Hiding sensitive data in Windows metadata repository
It’s a week past DefCon, but there’s still one presentation that I wanted to post about. It was one of the late ones, where one feels tired and exhausted, but the content was worth sticking for. Irby Thompson and Mathew Monroe from Lockheed Martin came with exploit and data hiding techniques, that would allow a Windows user to instantly increase available storage. For free.
Windows’ NTFS Master File Table (MFT) is not well documented or well understood, but it contains the map of all the files on NTFS. MFT contains the Windows metadata in a single location, and hence provides plenty of opportunities for data hiding.
Each MFT entry header has two bytes reserved, each resident attribute for each entry in MFT has 4 bytes reserved, and the non-resident attributes of the MFT can have up to 14 bytes reserved. Consider how many files a typical Windows installation has, and we’ve suddenly got plenty of room for hiding data without creating any tracks or new files. It’s like magic - you place the data on the hard drive, and not a single byte of free space is wasted.

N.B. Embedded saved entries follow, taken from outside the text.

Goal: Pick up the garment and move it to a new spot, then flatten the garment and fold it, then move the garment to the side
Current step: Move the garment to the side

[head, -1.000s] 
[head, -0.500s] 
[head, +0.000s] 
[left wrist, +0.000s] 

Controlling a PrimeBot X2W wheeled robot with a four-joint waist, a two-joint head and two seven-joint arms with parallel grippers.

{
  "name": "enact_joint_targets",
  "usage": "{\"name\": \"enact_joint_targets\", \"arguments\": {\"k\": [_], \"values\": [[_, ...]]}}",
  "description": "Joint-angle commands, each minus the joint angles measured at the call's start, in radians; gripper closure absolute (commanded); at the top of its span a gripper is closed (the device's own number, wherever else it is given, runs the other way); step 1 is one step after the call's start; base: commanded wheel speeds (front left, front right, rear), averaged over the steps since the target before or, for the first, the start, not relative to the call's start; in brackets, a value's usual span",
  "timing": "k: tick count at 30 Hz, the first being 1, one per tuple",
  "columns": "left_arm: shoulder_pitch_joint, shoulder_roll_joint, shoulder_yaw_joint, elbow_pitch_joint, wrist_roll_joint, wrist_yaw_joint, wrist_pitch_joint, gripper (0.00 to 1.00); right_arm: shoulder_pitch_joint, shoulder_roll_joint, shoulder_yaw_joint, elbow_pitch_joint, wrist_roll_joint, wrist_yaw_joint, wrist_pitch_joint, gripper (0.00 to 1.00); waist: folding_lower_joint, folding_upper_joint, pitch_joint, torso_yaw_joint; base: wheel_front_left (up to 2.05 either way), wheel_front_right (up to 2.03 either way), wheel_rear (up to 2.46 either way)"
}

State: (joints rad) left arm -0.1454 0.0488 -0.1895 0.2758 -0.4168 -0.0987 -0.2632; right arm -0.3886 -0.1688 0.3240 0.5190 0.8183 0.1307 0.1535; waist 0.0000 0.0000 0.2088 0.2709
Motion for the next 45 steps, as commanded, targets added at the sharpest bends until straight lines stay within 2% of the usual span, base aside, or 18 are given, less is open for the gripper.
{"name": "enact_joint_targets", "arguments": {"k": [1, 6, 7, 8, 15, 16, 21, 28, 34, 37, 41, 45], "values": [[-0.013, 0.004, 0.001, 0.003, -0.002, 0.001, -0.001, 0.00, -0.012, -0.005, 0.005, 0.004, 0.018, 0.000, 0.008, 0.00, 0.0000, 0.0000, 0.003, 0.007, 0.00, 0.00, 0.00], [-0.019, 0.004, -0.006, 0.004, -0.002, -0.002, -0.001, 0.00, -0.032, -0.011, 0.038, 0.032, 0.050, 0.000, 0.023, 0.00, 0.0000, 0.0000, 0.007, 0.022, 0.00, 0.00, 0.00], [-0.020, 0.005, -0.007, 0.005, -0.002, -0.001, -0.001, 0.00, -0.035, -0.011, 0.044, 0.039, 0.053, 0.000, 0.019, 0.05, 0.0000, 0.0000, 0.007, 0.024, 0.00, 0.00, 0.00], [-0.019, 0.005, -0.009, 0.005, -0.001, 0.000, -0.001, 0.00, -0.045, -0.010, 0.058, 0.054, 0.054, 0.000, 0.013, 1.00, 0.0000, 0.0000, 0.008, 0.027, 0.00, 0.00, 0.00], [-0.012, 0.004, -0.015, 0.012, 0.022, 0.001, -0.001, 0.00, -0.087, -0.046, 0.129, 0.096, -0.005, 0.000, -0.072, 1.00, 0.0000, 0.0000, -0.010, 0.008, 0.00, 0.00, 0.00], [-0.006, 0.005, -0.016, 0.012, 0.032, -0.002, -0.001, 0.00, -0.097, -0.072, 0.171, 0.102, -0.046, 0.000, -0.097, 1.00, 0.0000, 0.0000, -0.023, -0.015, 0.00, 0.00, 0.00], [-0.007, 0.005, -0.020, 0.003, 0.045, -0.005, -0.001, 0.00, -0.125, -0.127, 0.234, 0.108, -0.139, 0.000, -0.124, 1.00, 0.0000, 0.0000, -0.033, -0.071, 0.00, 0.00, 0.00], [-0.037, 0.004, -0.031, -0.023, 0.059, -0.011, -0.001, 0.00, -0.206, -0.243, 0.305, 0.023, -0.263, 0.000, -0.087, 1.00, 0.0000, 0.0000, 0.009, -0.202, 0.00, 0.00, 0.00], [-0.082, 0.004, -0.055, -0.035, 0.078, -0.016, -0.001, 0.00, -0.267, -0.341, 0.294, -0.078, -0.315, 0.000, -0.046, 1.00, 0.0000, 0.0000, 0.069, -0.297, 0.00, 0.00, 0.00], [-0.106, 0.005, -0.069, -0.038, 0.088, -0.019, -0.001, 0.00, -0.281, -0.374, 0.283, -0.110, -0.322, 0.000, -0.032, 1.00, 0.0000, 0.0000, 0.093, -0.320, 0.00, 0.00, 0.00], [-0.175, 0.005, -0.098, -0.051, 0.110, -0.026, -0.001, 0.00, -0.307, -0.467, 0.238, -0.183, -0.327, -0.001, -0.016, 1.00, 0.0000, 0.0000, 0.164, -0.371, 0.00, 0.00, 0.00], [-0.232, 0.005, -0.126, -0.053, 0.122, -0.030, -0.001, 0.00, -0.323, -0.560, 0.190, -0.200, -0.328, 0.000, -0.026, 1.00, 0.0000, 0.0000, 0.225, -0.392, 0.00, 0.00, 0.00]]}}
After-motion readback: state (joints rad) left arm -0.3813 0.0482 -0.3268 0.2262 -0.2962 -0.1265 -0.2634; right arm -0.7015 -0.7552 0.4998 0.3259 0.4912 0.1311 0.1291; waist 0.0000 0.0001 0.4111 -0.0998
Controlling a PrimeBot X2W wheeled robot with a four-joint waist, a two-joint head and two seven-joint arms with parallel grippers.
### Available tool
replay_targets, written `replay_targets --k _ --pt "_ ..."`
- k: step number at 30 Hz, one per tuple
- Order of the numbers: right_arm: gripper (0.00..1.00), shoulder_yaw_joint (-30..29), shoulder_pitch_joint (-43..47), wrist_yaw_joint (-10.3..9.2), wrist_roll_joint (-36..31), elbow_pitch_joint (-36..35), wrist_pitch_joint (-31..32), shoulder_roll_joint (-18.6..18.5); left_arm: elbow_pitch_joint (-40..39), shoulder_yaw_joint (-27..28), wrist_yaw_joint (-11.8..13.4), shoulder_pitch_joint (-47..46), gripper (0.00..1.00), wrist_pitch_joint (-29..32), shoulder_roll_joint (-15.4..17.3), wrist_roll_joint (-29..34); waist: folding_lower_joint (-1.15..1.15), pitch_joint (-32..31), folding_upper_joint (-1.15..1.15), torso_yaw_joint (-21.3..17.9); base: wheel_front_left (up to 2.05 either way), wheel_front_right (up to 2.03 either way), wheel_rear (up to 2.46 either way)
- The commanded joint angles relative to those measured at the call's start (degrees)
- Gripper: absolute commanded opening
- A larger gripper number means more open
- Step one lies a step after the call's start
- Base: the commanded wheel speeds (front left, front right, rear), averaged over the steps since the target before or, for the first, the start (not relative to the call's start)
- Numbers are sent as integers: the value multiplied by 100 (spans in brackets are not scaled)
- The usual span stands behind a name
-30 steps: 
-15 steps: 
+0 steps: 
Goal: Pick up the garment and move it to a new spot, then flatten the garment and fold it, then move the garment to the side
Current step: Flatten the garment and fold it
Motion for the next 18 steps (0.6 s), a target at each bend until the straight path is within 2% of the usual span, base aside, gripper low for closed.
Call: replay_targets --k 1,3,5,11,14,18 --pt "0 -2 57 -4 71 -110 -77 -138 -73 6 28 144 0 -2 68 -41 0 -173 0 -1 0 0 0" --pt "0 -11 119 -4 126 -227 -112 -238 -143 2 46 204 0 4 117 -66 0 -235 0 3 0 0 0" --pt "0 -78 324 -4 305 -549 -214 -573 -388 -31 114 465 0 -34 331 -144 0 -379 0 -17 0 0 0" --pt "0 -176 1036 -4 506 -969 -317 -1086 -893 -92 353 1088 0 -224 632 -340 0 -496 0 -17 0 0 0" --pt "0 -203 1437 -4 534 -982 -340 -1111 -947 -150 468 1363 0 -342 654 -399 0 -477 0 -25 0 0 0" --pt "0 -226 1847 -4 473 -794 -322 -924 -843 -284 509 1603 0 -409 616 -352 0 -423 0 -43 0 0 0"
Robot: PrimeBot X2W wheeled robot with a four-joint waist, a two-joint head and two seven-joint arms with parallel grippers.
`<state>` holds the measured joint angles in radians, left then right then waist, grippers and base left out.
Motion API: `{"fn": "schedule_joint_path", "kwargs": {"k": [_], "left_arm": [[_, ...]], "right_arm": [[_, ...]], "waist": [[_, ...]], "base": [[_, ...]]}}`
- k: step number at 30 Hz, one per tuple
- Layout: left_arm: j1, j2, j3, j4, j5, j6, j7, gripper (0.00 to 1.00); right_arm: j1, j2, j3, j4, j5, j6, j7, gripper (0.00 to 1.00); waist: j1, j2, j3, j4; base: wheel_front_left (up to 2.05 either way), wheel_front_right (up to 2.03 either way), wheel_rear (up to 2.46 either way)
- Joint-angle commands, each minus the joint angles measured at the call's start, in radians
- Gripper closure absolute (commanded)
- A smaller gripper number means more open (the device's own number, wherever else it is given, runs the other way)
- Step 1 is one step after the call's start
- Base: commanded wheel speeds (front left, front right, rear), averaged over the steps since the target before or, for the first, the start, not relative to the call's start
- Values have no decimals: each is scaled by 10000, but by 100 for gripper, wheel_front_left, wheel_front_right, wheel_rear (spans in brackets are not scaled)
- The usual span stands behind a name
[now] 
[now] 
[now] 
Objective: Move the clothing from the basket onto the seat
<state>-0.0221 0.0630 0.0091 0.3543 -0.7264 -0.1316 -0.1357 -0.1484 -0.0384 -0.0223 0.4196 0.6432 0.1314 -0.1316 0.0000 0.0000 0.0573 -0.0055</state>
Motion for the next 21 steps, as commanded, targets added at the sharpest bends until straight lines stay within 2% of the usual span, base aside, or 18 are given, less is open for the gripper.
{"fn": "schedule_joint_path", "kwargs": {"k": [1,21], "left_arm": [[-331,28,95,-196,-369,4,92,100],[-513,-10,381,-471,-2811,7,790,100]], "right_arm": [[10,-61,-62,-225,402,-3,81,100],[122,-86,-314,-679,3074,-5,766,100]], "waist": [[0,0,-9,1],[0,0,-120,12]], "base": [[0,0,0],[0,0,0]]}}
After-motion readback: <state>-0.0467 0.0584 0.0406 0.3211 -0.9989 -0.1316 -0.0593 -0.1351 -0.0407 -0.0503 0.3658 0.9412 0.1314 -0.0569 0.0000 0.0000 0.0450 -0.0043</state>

A clean Windows XP installation has over 12,000 files, a typical Windows XP system would have over 100,000 entries. The interesting thing about MFT is that it never shrinks. The researchers pointed out that about 60% of the MFT entries could be used for data hiding safely. Combine that with an average of 100,000 entries, and we get sweet 36,000,000 bytes, where the data could be safely hidden. Thompson and Monroe created slacker.exe, an application that takes a source data file and spreads it around MTF entries.